Hots on 100.1.1.0 network can reach outside world and can be reached from the outside world OK.
The router/firewall itself cannot reach the outside world, when you do a traceroute it shows the first hop of 192.168.50.1 and then * * * *.
Hosts on 45.168.1.0 network cannot reach the outside world. When you do a traceroute it shows the first hop 45.168.1.1 followed by * * * *. Hosts on 45.168.1.0 network can reach hosts on 100.1.1.0 network via 192.168.50.0 network.

If you do a trace route to 8.8.8.8 from host with IP of 100.1.1.10 you get following.

traceroute 8.8.8.8

traceroute to 8.8.8.8 (8.8.8.8), 30 hops max, 60 byte packets

1  100.1.1.1 (103.7.46.129)  0.447 ms  0.391 ms  0.357 ms

2  192.168.50.1 (192.168.50.1)  3.305 ms  3.611 ms  3.576 ms

3  20.30.1.1 (20.30.1.1)  0.467 ms  0.614 ms  0.594 ms

4  230.11.24.10 (230.11.24.10)  0.577 ms  0.552 ms  0.535 ms

5 102.165.240.73 (102.165.240.73)  1.460 ms  1.426 ms  1.406 ms

6  216.239.41.77 (216.239.41.77)  0.923 ms 216.239.40.223 (216.239.40.223)  0.961 ms 216.239.40.233 (216.239.40.233)  0.924 ms

7  209.85.251.53 (209.85.251.53)  0.895 ms 216.239.41.3 (216.239.41.3)  0.939 ms 209.85.244.15 (209.85.244.15)  0.897 ms

8  google-public-dns-a.google.com (8.8.8.8)  0.832 ms  0.797 ms  0.472 ms

So it seems that if the host is connected directly to the C3850 it cannot go out via BGP but if the host is at least one hop away it can use BGP routes without a problem.

Hi Alex,

It would be great you verify with your Service Provider whether the range 45.168.1.0/24 has any block or problem related with advertisement.

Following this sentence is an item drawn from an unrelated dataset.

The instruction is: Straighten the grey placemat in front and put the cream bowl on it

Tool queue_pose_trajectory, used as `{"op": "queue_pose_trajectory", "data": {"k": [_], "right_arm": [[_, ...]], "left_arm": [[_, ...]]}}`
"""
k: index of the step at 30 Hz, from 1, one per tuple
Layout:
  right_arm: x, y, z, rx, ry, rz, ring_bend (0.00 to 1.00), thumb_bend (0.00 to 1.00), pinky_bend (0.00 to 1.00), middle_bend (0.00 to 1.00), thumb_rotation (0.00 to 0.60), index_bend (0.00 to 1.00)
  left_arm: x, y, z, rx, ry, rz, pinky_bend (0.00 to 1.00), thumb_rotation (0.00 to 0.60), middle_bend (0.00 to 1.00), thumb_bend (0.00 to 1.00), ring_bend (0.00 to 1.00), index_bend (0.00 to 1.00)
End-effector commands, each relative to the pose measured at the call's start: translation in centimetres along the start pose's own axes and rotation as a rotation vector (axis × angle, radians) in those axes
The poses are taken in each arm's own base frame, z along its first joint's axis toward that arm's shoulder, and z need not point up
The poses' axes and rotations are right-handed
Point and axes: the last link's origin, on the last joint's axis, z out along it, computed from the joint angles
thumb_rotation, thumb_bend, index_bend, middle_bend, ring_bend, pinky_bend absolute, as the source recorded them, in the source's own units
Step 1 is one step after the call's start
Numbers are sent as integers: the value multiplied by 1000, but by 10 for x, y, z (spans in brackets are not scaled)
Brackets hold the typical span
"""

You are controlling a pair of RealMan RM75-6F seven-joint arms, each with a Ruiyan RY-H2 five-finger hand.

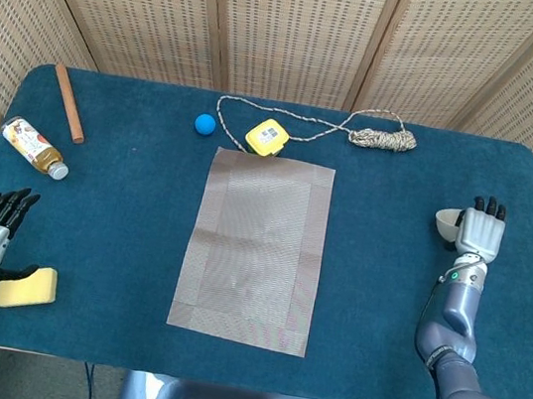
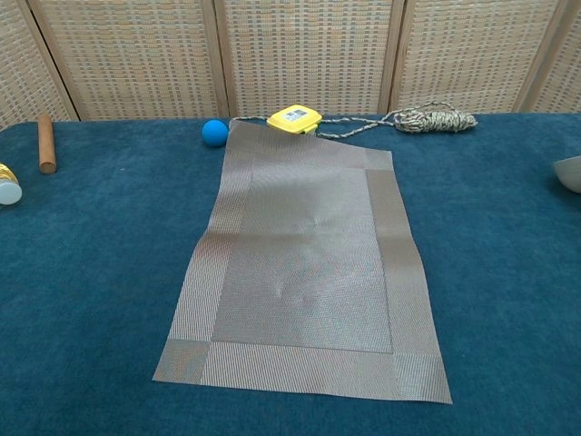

I remember when I worked in a SP we have gave a public range IP and it was unblock on SP router to this range is routed on internet. It happened after this service is sold to the our customers.

When you try to ping/tracer from firewall and dont reach outside world, I think it is happening because the source IP from firewall is a private IP dont routed on internet.

Best Regard.

alexnswr34
Level 1
Level 1

OK, Figured it out with help of TAC.

Upstream provider is blocking certain networks advertised via BGP.